Scientific papers using GeneticSharp (october 2023)
Another round with the newest scientific papers using GeneticSharp.
Visualization of the process of solving selected optimization problems using genetic algorithms
Abstract: This thesis describes the process of developing an interactive tool for visualization of the process of solving selected optimization problems using genetic algorithms. The theoretical part provides an introduction to the evolutionary algorithms, more specifically then focuses on genetic algorithms. This part also lists typical optimization problems that are commonly solved using genetic algorithms. The practical part describes all the important steps in creating new functional software. This includes the comparison of existing solutions, analysis of possibly suitable technologies and libraries, and software documentation. The implementation of the application, using the Blazor WebAssembly framework, is also described in this part. The interactive tool provides the visualizations of three typical optimization problems and the problem of 2D bitmap image generation. At the end, the thesis lists the techniques used for testing and documentation of the application. The final result of this thesis is a functional interactive web application. (paper)

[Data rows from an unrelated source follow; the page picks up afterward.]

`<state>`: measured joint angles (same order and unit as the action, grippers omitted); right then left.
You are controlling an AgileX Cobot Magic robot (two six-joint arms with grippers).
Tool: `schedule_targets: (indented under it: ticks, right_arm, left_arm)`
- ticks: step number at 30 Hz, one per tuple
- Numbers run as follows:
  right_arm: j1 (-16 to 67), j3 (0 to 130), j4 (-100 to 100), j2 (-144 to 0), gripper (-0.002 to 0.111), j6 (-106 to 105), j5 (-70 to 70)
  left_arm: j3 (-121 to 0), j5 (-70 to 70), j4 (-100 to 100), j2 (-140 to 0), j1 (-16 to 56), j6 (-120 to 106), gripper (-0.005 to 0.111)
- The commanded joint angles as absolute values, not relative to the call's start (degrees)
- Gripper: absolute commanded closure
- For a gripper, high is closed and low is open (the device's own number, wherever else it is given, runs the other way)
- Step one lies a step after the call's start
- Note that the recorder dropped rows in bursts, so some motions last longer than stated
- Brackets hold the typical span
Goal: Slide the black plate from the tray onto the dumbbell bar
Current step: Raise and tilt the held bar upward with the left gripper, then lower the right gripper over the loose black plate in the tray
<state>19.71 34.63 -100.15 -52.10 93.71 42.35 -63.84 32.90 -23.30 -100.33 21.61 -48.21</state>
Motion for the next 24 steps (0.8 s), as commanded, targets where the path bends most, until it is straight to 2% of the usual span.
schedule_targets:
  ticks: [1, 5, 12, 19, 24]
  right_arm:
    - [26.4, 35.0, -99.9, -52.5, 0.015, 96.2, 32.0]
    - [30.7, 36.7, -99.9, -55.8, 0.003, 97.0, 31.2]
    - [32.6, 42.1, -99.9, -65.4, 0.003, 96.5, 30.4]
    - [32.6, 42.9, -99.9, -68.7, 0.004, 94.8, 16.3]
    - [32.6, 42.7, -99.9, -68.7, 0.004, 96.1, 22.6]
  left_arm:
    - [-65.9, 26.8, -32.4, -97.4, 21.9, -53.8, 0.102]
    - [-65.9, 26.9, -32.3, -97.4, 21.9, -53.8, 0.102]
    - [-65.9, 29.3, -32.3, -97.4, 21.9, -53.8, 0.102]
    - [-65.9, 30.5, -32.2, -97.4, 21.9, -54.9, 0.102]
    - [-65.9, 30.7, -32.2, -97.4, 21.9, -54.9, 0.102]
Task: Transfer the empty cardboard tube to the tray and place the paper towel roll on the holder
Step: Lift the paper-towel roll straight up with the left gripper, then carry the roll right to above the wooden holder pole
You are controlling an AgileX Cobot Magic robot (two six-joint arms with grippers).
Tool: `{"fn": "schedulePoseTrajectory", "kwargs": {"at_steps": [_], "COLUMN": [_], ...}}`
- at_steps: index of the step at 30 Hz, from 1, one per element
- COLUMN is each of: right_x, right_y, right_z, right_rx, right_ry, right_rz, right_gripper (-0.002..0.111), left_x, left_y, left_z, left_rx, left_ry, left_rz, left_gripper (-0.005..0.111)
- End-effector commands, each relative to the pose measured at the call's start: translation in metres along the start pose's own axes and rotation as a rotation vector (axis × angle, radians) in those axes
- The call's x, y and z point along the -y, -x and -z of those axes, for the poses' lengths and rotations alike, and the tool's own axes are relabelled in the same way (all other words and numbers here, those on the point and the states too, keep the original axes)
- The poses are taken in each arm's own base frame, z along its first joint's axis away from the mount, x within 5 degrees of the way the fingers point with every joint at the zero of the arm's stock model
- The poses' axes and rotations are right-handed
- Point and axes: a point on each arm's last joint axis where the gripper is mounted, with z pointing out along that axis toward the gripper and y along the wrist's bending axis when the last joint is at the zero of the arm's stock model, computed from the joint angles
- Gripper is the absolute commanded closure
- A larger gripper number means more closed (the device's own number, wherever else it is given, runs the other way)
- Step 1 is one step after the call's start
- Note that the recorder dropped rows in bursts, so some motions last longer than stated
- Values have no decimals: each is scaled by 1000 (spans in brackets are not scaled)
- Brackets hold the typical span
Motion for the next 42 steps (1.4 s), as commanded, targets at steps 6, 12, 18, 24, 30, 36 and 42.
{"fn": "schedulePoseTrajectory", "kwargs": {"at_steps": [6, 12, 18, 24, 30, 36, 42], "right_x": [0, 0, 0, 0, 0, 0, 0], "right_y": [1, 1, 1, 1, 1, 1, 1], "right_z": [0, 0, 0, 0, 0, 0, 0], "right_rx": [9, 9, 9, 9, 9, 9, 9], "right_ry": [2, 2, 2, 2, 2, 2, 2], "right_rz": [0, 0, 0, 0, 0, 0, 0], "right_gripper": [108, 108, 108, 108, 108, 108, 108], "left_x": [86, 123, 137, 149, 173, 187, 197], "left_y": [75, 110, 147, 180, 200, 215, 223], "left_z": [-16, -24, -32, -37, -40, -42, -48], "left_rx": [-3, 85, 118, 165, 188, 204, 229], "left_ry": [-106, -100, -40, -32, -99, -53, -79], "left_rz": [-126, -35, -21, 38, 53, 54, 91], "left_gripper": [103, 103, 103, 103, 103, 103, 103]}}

Study of methods of application of genetic algorithms for determining the viability of moving objects and their systems
Abstract: The purpose of the research is to identify effective methods of using genetic algorithms to determine the viability of moving objects and their systems, formalize and generalize the problem of optimizing their configuration and behavior using a genetic algorithm; development of a software system that would allow setting the conditions of a problem of this type in a formal and at the same time visual form, solving this problem and visualizing intermediate and final results. Development methods are based on Unity engine and GeneticSharp library. (paper)
Optimization of self-supporting steel towers for transmission lines with genetic algorithms
Abstract: Steel latticed towers are widely used as supports to conductors on transmission lines. On such projects, it is usual to use the same structural solution repeatedly along the line, what allows to achieve significant cost reduction due to structure’s design optimization. This work proposes the development of an optimization methodology based on the Genetic Algorithms concept to reduce self-supporting tower’s self-weight through the variation of its body base and top dimensions. To execute the algorithm, it was necessary to implement a system composed of modules for geometric parameterization, determination of loads, structural analysis, and sizing accordingly to ASCE 10-15. A 25-bar truss benchmark was optimized, and the results showed that the proposed methodology is effective. Besides, the performance of the methodology to optimize a self-supporting 525 kV cat-face tower was evaluated. The comparison of the results with the project of an equivalent tower which is in operation in Brazil proved the effectiveness of the proposed methodology for self-supporting towers optimization. (paper)
Artificial Intelligence for the Unstable Unicorns Game
Abstract: This work explores artificial intelligence for the game Unstable Unicorns. This game started on Kickstarter and over the years, the game creators released several expansions. This work aims to implement a game simulator for this game, analyze the game, and design the artificial intelligence for this game. First, we will analyze the game rules, game mechanics, and artificial intelligence in similar games. We implemented the game simulator as close as possible to the original rules. Afterward, we developed three different artificial intelligence algorithms. These are rule-based agents, Monte Carlo agents and evolutionary agents. Finally, we ran the experiments and comparison tests with the implemented agents. The best-performing agent is the evolutionary agent. It is quick with the best win rate. (paper)
About the possibilities of implementing genetic algorithms in the C# programming language
Abstract: The article discusses the possibility of creating genetic algorithms in the C# programming language, in particular using the GeneticSharp library. The application of a genetic algorithm to find the two most distant points on a rectangular area is shown. (paper)
The GeneticDFA is not a scientific paper, but a very neat project available on GitHub that uses genetic programming to reverse engineer blackbox systems modeled in DFA form.